Pour reconquérir la biodiversité en ville, mise en place d’une stratégie nationale de végétalisation urbaine

Un grand plan national de végétalisation des métropoles sera mis en place. Il fixera une surface minimale d’espaces verts (parcs, jardins, squares, chemins, mais aussi toitures et murs végétalisés) par habitant que toutes grandes villes devront respecter. Sur le modèle de la loi relative à la solidarité et au renouvellement urbain (SRU), les villes qui ne se soumettront pas à cette obligation seront sanctionnées par un prélèvement sur leur budget de fonctionnement pouvant aller jusqu’à 7,5%.

 


Les villes françaises sont plus faiblement pourvues en espaces verts que celles d’Europe Centrale et d’Europe du Nord : Paris compte moins de 10m2 d’espaces verts par habitant, contre 30 m2 pour Bruxelles, 45 m2 pour Berlin et 100 m2 pour Helsinki.

 

La végétalisation des zones urbanisées apparaît pourtant comme une priorité à bien des égards :

 

C’est d’abord une demande forte exprimée par les citadins. Une étude réalisée en 2014 révélait ainsi que 7 français sur 10 cherchent en priorité à vivre à proximité d’un espace vert. La présence d’espaces verts est unanimement reconnue comme un facteur de « mieux vivre »  qui se traduit par une diminution des troubles de l’anxiété (-31%) et des cas de dépressions (-25%).

 

C’est ensuite un impératif écologique. Alors que les villes subissent de plus en plus violemment les effets des pics de pollution, du réchauffement climatique, et des catastrophes météorologiques, les initiatives de revégétalisation permettent de fixer les particules, de faire baisser la température urbaine, et de réduire les risques d’écoulement.

 

C’est enjeu de santé publique : les expositions environnementales urbaines ont des effets sanitaires avérés: troubles respiratoires, maladies chroniques, réactions au stress. Sur chacune de ces  pathologies, la présence d’espaces verts a des effets positifs.

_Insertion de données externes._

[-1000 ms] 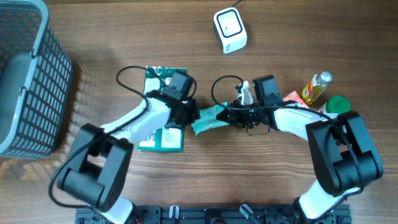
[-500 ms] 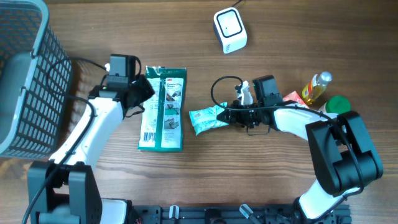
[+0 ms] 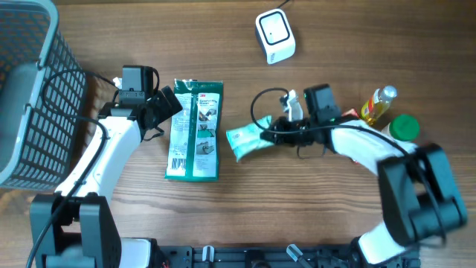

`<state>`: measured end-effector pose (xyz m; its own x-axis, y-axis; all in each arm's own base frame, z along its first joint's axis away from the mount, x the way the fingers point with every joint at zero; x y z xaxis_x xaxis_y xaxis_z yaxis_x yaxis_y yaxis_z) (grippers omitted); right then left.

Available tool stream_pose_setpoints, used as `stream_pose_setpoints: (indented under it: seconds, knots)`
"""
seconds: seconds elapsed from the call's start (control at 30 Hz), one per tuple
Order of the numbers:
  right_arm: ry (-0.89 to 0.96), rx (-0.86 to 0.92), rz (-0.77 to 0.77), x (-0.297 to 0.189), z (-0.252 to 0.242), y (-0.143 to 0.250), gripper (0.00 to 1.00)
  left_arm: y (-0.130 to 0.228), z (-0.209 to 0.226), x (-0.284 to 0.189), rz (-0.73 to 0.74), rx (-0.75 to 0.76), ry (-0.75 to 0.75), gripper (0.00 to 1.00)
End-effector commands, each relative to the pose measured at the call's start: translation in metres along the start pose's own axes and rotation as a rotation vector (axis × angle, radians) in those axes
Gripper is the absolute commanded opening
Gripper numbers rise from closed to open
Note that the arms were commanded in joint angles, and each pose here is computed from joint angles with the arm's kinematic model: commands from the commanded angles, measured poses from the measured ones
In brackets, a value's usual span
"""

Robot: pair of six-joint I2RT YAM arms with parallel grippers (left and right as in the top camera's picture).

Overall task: Scan the item barcode
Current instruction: 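Lift the wipes pack toward the scanner and retract the left gripper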

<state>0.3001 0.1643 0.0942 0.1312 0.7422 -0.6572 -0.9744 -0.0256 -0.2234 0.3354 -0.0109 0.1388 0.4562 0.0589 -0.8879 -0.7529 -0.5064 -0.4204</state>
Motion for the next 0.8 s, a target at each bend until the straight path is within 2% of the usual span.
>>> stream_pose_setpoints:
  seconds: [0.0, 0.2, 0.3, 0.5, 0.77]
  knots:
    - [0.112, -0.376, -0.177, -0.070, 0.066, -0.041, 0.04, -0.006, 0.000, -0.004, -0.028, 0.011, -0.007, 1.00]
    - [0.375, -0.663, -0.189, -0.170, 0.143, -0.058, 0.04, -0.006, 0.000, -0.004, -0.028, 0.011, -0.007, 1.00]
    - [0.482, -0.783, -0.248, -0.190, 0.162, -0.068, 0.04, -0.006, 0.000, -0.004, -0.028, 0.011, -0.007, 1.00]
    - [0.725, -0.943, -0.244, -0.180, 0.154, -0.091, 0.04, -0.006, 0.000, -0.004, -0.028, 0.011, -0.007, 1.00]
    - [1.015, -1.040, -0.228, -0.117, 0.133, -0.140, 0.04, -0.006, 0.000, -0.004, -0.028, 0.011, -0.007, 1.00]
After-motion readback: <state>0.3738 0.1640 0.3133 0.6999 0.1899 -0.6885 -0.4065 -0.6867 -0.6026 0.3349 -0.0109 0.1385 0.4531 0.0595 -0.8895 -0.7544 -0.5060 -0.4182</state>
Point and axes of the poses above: each gripper's point midway between its finger pads, its own x axis out along the fingers, its own z axis along the line the jaws close on, y = z × x, the point moved 7 cm from there along -x, back along the fingers
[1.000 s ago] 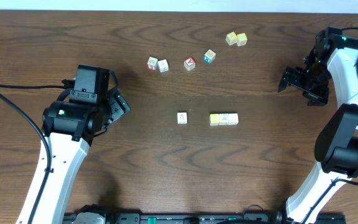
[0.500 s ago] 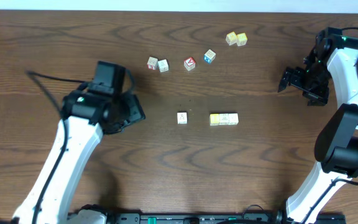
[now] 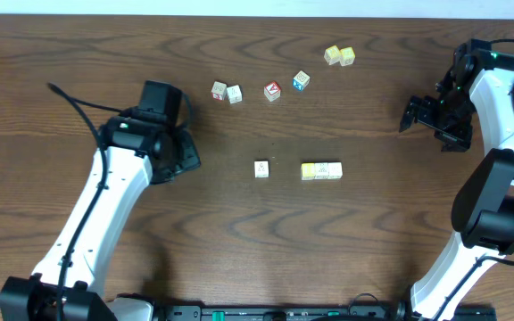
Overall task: Lift 4 blocks
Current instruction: 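Reach the left gripper forward toward the green 'J' block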
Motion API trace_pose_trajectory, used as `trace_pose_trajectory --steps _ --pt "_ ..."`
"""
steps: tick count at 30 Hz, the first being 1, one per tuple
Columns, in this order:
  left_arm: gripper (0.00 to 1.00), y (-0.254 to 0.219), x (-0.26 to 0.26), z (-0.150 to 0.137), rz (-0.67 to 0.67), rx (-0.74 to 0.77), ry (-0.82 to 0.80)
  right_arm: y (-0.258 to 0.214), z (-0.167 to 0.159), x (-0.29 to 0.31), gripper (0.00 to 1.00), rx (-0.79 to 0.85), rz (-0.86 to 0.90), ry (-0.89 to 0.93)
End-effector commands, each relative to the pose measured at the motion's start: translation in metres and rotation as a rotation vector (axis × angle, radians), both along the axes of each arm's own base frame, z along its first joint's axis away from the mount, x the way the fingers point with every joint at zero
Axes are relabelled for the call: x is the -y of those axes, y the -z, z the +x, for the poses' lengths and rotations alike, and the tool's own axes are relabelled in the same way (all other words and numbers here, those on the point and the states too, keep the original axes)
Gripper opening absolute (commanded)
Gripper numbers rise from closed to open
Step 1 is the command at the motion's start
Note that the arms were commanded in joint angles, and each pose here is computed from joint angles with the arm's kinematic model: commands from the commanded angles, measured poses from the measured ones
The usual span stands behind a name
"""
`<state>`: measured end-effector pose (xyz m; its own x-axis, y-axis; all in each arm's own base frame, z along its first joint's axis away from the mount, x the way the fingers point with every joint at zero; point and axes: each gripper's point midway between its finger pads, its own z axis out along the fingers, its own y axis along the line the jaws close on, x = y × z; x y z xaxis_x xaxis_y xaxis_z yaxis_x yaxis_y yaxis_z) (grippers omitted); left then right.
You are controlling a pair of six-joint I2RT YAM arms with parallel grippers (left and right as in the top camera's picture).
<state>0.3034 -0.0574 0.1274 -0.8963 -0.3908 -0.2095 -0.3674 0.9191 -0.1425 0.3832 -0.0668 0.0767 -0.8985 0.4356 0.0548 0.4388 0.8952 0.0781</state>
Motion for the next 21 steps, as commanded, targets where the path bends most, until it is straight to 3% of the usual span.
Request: trace_pose_trajectory --steps 1,6,8,11,16,17,21 --pt "0.67 0.002 -0.019 0.002 0.049 -0.005 -0.046 -0.003 0.003 0.001 0.99 0.012 -0.005 -0.004" --pt "0.66 0.003 -0.023 0.001 0.038 -0.015 -0.083 -0.003 0.003 0.001 0.99 0.012 -0.005 -0.004" --pt "0.58 0.003 -0.023 0.0 0.038 -0.017 -0.082 -0.003 0.003 0.001 0.99 0.012 -0.005 -0.004" --pt "0.34 0.003 -0.023 0.0 0.04 -0.018 -0.078 -0.003 0.003 0.001 0.99 0.012 -0.005 -0.004" --pt "0.19 0.008 -0.022 -0.001 0.034 -0.023 -0.076 -0.003 0.003 0.001 0.99 0.012 -0.005 -0.004" --pt "0.12 0.014 -0.012 -0.002 -0.017 -0.029 -0.043 -0.003 0.003 0.001 0.99 0.012 -0.005 -0.004" --pt "0.1 0.03 0.022 -0.005 -0.185 -0.038 0.102 -0.003 0.003 0.001 0.99 0.012 -0.005 -0.004"
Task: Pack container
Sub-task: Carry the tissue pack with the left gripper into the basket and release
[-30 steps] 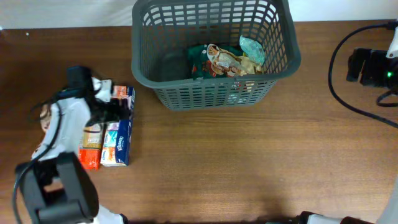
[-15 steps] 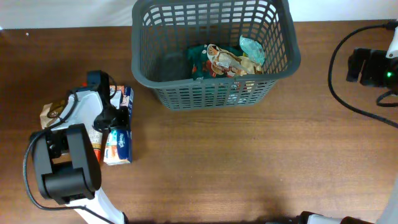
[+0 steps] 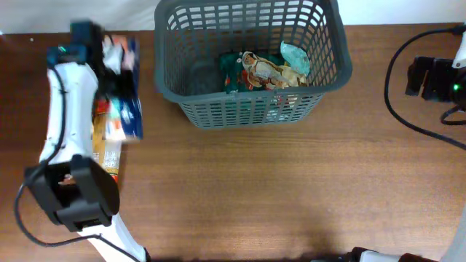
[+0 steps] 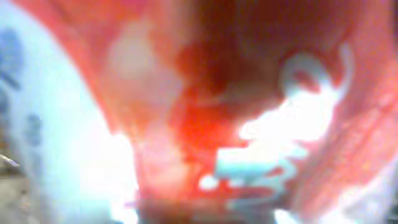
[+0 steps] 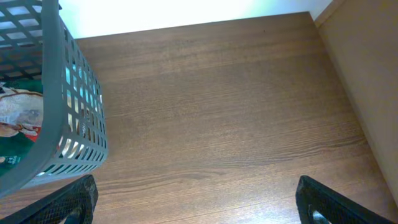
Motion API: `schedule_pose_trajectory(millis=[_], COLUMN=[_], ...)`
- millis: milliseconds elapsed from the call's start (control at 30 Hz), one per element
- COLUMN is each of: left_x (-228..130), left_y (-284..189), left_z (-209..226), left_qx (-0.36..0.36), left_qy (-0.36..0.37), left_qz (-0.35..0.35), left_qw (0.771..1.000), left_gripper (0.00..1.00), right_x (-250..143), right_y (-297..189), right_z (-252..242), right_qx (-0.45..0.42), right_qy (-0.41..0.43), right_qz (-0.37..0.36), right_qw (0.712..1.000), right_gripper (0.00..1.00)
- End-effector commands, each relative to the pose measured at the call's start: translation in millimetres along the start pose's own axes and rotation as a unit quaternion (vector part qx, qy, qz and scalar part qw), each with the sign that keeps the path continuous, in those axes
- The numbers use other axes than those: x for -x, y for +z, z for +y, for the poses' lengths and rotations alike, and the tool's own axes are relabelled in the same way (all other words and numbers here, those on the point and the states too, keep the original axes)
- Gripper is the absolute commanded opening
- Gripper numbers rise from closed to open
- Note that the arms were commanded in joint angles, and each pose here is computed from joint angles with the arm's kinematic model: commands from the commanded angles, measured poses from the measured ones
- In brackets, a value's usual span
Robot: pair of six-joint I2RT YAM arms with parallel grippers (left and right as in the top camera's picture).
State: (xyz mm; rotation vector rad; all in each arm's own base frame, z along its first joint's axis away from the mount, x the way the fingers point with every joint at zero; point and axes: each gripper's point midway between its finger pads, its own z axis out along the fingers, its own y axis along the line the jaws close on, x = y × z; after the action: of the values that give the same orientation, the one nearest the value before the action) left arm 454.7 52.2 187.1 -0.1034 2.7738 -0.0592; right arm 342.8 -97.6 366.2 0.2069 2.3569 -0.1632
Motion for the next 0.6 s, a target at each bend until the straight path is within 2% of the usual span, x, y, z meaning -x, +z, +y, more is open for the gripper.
schedule_pose_trajectory(millis=[0,100,167,267,400,500,567], left_x=[53,83,95,107,111,96,84], left_y=[-72,-118,-145,-178,-201,-202,-198], left_z=[-8,-27,-42,-74,-134,-197,-232], left_qx=[0.000,0.001,0.015,0.034,0.040,0.015,-0.001], left_qy=[0.044,0.144,0.216,0.322,0.459,0.574,0.621], left_qz=[-0.118,-0.195,-0.235,-0.286,-0.332,-0.346,-0.348], left_qw=[0.992,0.970,0.948,0.902,0.823,0.742,0.702], left_gripper=[0.02,0.02,0.02,0.02,0.02,0.02,0.02], right_x=[-1,-1,-1,-1,-1,-1,-1], right_y=[2,2,2,2,2,2,2], right_z=[-3,-3,-3,-3,-3,-3,-3], right_qx=[-0.005,-0.005,-0.005,-0.005,-0.005,-0.005,-0.005], right_qy=[0.008,0.008,0.008,0.008,0.008,0.008,0.008], right_qz=[0.003,0.003,0.003,0.004,0.003,0.003,0.003], right_qw=[1.000,1.000,1.000,1.000,1.000,1.000,1.000], right_gripper=[0.99,0.99,0.99,0.99,0.99,0.99,0.99])
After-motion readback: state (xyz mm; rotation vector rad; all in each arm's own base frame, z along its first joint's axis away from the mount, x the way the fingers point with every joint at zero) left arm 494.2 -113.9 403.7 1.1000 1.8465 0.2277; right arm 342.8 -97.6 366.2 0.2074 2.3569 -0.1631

Une étude réalisée aux Pays-Bas a permis d’établir qu’une augmentation des 10% des espaces verts permettait de faire chuter l’asthme de 23%, les AVC de 17% et les migraines de 15%.

 

C’est enfin une évidence économique, puisqu’en réduisant la prévalence de maladies chroniques, les espaces verts permettent de réaliser des économies substantielles sur nos dépenses de santé (près de 100 millions d’euros pour 10% d’espaces verts supplémentaires), les toitures végétalisées et le couvert forestier permettent également de faire baisser notre facture énergétique, et la présence d’un espace vert à moins de 100 mètres d’une habitation peut représenter jusqu’à 10 000 euros de plus-value.

 

A la lumière de ce diagnostic, un grand plan national de végétalisation sera mis en place. Il fixera des surfaces minimales d’espaces verts par habitant et imposera la présence d’un espace vert public dans un rayon de moins de 500 mètres de chaque habitation. Les communes qui ne respectent pas ces objectifs se verront infliger un constat de carence et, le cas échéant, un prélèvement  de leur budget de fonctionnement pouvant atteindre 7,5%.